Two Responsibilities in the .NET TPL Scheduler Class

I like parallel programming.  Most of my experience comes from developing on Windows in C/C++ and C#.  I haven’t yet had the pleasure of doing so functionally (which I plan to correct).

I prefer task/job based parallelism using threadpools rather than explicit threads performing a suite of tasks (such as FIOS or Kinect).  I could delve into this further, but that is not the purpose of this post.

The Task Parallel Library hinted at an opportunity to build logic I have always wanted with a job based implementation.  I wanted to be able to define my own schedules for task execution.  Unfortunately there is a flaw.

The Scheduler class has two responsibilities.  The Scheduler class not only handles scheduling of tasks, but their execution as well.  Combining these two responsibilities inhibits scheduler composition beyond inheritance and encapsulation.  Furthermore any external libraries that create tasks based on their own schedulers cannot have the scheduling of their tasks altered by any other schedulers.
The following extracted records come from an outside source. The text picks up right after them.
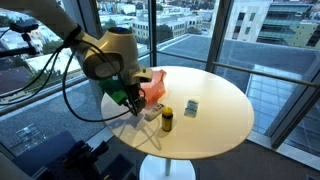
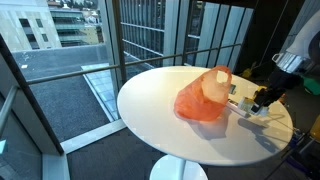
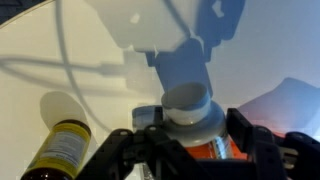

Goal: Take the white bottle out of the plastic bag and put it on the table

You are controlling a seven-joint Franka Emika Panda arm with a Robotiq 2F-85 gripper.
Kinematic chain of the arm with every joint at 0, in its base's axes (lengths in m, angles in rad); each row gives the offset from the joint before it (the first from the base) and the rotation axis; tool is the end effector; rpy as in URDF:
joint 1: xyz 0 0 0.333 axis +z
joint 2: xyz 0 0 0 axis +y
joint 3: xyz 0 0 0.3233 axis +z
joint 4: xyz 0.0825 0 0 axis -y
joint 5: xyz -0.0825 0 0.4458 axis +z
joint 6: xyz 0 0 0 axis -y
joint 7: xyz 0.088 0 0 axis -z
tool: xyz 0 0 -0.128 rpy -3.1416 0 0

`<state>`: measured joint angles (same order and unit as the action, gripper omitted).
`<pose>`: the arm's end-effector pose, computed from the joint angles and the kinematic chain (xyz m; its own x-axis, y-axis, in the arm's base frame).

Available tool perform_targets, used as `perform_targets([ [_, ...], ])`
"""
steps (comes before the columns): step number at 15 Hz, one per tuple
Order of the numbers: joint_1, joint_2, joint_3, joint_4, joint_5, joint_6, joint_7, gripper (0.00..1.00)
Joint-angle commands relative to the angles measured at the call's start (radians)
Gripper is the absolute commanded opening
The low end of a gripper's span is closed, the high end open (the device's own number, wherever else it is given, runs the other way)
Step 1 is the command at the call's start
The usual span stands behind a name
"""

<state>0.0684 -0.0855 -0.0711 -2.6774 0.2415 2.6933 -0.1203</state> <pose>0.4577 -0.0060 0.2062 0.9898 -0.1005 0.1011 -0.0882 -0.9889 -0.1195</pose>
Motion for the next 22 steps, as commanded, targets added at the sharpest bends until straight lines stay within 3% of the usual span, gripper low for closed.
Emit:
perform_targets([
  [1, -0.026, 0.067, 0.0, 0.088, 0.043, -0.057, -0.067, 0.4],
  [10, -0.082, 0.201, 0.03, 0.211, 0.043, -0.07, -0.074, 0.4],
  [22, -0.145, 0.242, 0.025, 0.233, 0.029, -0.039, -0.05, 0.4],
])
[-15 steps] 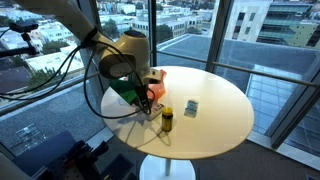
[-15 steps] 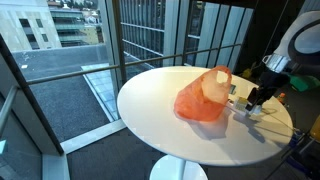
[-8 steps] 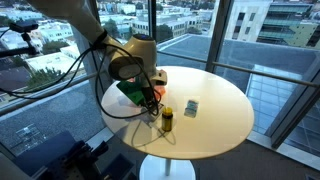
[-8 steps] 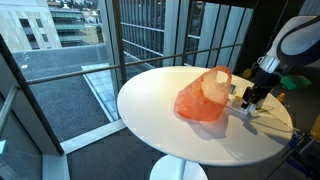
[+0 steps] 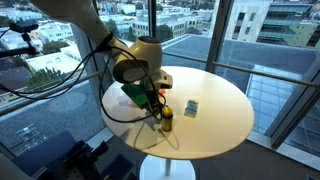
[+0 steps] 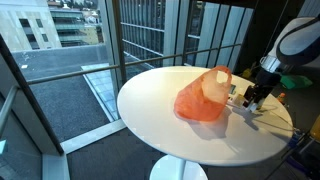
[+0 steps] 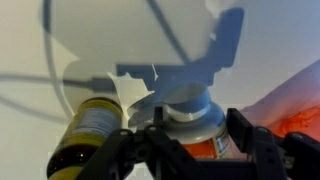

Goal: Take the white bottle out of the plastic bag and put it on the table

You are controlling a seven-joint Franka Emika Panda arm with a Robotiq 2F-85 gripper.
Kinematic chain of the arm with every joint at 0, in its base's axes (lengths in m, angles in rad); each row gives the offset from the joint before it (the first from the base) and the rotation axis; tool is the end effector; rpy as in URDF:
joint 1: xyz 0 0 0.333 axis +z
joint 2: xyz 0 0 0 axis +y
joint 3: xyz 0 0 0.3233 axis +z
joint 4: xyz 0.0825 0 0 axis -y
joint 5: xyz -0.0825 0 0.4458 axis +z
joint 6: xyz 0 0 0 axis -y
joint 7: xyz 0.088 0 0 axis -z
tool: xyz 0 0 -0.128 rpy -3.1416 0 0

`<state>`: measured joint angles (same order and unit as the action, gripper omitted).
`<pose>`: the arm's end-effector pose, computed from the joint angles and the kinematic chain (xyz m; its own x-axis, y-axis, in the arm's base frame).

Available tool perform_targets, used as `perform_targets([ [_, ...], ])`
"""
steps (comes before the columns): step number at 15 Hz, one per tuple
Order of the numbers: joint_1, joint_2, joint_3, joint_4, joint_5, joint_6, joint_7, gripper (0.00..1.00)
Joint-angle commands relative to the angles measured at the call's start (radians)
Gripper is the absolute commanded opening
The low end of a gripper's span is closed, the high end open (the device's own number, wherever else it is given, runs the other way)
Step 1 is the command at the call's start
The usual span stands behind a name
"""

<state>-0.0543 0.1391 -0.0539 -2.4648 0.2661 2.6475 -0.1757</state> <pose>0.5151 -0.0613 0.1769 0.9848 -0.1657 0.0515 -0.1586 -0.9800 -0.1204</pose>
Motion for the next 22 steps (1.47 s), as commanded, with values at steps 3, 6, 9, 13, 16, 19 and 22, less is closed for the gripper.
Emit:
perform_targets([
  [3, -0.034, 0.022, 0.004, 0.021, 0.001, 0.011, 0.01, 0.4],
  [6, -0.045, 0.026, 0.002, 0.022, 0.001, 0.016, 0.009, 0.4],
  [9, -0.056, 0.026, -0.003, 0.021, 0.0, 0.019, 0.01, 0.4],
  [13, -0.069, 0.027, -0.005, 0.022, 0.002, 0.022, 0.008, 0.4],
  [16, -0.067, 0.037, -0.001, 0.026, -0.001, 0.02, 0.01, 0.4],
  [19, -0.059, 0.047, 0.01, 0.03, -0.004, 0.016, 0.01, 0.4],
  [22, -0.05, 0.062, 0.025, 0.034, -0.008, 0.013, 0.013, 0.4],
])
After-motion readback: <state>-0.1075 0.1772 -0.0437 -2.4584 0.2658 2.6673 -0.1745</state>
What I would like to see is the separation of the Scheduler logic from execution.  Ideally a Task could have multiple Schedulers applied representing multiple scheduling constraints in addition to the existing dependency constraints.  To provide additional Scheduler constraints to classes across libraries I would like to see a pattern similar to one a (excellent!) colleague at BioWare arrived at for a different problem of global scope.   At global scope have a single global Scheduler class that will apply itself to new Task instances that are created.  At thread local scope have a stack of Schedulers that can be pushed and popped in the thread context to apply themselves to Tasks created in the thread.  Tasks created within a given thread local context also inherit that context (so any new Tasks spawned by the initial Task use the same stack of Schedulers).

Finally execution needs to be separated out into its own class.  Furthermore it needs to be extensible–able to add different execution targets beyond the CPU, such as GPU, CUDA, SPUs, IO, et cetera.  Tasks can execute in a subset of execution targets (no reason the assembly couldn’t contain multiple representations of the same code for different targets or possibly JIT it) and Schedulers only apply to certain execution targets.

Then you could build a critical path scheduler (based on the dependency chain and accumulated stats of execution time of tasks) for all tasks being executed.

This is not a trivial change, risking breaking substantial code already in the wild.  I would be inclined to approach it as partitioning the logic internally for the Scheduler class into an ISchedulerConstraint and an IExecutionTarget interface with the updated Scheduler class implementing both.  Then provide a default global ISchedulerConstraint and IExecutionTarget implementation that is consistent with current functionality.  I believe this would let existing code continue to work while providing a vector for more sophisticated task scheduling.